• THE INPUT:
§
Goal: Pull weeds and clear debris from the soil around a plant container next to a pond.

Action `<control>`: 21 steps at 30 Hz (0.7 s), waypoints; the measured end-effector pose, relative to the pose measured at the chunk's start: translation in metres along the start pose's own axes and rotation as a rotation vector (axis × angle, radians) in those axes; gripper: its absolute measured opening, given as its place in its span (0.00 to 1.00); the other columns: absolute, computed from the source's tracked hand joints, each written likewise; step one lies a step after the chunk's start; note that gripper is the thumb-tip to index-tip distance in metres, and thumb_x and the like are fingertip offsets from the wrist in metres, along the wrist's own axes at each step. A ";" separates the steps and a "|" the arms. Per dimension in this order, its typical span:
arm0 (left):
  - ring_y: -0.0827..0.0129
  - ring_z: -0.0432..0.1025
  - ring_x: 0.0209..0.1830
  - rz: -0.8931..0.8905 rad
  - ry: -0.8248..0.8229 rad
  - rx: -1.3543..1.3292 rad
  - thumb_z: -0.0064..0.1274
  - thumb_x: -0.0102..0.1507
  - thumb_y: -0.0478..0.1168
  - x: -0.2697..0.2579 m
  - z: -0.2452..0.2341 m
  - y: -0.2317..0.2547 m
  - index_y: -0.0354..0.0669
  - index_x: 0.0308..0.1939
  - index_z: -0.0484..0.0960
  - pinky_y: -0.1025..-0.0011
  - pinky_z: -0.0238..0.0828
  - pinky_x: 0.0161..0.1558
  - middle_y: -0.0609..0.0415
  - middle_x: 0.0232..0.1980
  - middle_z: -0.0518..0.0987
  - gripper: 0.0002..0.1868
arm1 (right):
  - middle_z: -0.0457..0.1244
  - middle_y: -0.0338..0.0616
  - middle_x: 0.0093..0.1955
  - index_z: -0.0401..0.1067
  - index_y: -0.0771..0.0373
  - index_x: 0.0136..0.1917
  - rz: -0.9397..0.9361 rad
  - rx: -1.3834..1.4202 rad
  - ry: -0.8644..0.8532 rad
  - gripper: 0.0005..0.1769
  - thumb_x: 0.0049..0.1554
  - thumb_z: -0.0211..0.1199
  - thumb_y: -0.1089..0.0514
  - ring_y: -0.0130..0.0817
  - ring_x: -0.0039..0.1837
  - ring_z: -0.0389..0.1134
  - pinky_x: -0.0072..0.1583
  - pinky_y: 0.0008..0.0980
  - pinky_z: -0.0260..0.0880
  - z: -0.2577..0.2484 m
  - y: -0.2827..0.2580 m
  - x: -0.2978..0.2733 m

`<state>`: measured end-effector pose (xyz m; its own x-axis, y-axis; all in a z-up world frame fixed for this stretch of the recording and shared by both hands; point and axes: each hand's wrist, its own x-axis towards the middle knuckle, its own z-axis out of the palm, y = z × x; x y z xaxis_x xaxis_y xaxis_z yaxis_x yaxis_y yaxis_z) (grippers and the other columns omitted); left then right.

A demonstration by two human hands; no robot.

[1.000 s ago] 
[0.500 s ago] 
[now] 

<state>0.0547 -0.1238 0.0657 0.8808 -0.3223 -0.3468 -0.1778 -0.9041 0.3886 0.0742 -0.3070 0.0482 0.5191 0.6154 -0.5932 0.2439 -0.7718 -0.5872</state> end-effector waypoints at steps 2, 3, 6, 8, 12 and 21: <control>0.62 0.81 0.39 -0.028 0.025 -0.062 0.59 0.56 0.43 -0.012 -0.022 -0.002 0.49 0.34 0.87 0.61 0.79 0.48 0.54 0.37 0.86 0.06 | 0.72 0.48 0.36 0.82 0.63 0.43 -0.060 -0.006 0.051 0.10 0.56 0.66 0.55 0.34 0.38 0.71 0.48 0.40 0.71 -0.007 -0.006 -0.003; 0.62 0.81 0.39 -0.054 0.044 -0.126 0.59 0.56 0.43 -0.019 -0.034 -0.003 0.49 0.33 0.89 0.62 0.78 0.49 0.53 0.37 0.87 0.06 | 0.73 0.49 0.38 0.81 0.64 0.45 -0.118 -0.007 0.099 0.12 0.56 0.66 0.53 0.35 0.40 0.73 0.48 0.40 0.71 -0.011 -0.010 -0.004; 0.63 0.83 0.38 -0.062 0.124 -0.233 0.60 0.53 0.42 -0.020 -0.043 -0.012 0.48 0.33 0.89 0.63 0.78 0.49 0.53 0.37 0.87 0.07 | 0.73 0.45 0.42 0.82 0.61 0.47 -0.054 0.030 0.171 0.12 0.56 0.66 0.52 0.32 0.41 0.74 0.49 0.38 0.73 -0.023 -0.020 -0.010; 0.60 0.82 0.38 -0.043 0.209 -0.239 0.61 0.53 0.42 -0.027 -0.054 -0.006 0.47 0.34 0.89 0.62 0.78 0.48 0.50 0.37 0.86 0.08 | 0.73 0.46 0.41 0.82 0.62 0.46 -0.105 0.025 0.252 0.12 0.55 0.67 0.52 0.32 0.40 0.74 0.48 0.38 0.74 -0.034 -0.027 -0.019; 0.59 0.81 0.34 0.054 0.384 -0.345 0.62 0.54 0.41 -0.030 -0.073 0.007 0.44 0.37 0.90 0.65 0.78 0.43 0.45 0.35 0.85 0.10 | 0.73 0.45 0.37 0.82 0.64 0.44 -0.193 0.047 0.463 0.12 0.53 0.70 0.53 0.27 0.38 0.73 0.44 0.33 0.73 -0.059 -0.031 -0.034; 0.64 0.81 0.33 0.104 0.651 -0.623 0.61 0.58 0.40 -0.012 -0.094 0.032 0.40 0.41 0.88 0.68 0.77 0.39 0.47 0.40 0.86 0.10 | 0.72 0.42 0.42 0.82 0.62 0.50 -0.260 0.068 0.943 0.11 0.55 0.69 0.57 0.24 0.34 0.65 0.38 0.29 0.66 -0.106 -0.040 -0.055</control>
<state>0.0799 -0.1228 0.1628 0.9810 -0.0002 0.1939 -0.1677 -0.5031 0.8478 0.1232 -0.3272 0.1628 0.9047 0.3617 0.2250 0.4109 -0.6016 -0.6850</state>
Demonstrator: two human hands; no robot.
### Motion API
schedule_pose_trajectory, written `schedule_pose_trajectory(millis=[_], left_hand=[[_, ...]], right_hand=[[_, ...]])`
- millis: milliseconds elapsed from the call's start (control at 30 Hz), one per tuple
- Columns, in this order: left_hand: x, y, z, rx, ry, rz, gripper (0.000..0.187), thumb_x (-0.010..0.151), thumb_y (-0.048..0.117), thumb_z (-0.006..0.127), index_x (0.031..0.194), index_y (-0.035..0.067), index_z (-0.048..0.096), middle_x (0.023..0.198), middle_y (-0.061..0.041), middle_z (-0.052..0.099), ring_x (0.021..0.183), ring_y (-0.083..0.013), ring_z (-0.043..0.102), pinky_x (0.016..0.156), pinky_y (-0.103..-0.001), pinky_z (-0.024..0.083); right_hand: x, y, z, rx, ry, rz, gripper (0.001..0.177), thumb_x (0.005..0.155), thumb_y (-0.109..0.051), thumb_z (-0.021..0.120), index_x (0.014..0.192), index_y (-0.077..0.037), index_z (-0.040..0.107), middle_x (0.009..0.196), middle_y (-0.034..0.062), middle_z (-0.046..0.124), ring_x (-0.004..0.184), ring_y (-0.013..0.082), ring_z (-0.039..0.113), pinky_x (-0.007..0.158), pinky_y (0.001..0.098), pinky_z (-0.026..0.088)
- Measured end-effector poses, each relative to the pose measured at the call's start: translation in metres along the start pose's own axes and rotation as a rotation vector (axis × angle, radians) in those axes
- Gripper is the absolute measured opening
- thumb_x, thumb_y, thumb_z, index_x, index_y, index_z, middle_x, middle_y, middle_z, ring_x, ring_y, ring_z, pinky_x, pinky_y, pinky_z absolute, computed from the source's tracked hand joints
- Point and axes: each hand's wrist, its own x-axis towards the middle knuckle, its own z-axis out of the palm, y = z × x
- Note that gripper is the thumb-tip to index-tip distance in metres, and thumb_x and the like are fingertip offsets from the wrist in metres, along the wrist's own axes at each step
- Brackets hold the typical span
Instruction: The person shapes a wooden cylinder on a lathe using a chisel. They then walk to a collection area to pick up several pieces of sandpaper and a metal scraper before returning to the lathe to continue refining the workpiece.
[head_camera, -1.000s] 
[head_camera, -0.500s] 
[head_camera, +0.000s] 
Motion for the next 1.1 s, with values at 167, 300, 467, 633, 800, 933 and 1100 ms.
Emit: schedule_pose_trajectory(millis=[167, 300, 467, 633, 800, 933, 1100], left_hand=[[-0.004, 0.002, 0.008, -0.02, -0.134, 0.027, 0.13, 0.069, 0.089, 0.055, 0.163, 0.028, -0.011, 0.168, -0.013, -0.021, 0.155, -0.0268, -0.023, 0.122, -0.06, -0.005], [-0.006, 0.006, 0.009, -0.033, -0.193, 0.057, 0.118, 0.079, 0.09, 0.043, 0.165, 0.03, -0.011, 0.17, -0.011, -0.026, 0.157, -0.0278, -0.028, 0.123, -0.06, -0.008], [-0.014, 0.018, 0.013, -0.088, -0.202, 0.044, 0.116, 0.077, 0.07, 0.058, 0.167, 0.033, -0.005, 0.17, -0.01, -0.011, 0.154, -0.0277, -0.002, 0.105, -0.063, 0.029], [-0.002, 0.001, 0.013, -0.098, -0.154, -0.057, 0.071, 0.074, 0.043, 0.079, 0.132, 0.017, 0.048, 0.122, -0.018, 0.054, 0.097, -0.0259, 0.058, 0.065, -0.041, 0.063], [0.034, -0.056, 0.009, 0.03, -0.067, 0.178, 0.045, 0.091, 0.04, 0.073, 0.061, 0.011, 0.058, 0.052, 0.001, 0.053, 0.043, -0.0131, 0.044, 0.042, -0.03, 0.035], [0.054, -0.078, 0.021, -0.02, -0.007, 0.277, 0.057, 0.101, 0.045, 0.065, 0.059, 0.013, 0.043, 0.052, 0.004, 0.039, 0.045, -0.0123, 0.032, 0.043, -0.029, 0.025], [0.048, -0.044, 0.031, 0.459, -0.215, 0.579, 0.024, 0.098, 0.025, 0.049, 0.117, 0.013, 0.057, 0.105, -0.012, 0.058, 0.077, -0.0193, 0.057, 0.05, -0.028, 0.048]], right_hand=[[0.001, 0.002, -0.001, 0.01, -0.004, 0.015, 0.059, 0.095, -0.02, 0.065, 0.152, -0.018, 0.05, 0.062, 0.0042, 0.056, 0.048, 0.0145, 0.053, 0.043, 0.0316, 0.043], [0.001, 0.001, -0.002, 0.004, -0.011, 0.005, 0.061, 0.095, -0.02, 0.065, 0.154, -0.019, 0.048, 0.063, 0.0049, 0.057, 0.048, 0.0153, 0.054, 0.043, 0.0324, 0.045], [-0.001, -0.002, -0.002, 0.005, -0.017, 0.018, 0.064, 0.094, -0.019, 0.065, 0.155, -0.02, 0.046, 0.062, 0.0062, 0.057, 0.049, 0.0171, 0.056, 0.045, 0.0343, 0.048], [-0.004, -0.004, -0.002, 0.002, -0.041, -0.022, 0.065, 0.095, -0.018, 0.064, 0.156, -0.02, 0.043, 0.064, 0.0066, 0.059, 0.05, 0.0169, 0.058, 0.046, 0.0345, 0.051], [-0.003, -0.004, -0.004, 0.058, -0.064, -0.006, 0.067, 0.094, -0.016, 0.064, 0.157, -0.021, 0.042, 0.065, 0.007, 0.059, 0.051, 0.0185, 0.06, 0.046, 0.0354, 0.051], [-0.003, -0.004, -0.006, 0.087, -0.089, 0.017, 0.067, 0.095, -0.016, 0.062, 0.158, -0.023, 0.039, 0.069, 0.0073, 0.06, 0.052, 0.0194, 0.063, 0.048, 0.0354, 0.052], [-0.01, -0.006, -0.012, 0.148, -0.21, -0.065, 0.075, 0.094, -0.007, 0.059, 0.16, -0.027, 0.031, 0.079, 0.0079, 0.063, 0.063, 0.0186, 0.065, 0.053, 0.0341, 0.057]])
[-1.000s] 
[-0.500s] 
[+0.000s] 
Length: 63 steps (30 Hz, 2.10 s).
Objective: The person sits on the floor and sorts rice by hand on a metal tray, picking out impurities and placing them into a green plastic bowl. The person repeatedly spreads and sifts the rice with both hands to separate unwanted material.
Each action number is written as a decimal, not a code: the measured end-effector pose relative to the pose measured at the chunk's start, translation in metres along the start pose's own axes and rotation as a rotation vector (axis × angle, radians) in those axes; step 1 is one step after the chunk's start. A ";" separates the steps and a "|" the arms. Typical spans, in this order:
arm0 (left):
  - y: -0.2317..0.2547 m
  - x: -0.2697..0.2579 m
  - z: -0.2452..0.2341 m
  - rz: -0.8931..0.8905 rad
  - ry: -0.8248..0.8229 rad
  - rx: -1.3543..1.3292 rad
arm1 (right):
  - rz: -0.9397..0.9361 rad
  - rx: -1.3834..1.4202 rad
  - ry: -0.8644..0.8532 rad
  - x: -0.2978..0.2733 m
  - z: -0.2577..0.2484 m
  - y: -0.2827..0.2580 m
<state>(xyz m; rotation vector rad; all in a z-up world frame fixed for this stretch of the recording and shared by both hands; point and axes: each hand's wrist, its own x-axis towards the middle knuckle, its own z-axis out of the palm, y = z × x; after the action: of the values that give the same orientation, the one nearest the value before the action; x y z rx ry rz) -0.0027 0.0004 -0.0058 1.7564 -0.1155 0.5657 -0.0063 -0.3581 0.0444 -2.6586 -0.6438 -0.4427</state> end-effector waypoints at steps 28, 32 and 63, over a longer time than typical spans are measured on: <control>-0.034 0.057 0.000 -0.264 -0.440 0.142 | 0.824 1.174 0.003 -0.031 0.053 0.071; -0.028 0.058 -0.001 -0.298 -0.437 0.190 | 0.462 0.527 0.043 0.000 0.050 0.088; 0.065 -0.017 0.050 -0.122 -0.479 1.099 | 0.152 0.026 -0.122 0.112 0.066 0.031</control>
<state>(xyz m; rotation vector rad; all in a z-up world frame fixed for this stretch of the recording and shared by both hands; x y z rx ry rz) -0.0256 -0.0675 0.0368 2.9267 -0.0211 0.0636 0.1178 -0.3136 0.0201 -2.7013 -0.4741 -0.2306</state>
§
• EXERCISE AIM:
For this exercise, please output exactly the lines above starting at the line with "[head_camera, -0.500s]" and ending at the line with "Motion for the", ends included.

• OUTPUT OF THE TASK:
[head_camera, -0.500s] 
[head_camera, +0.000s] 
Motion for the next 1.1 s, with values at 167, 300, 467, 633, 800, 933 and 1100 ms.

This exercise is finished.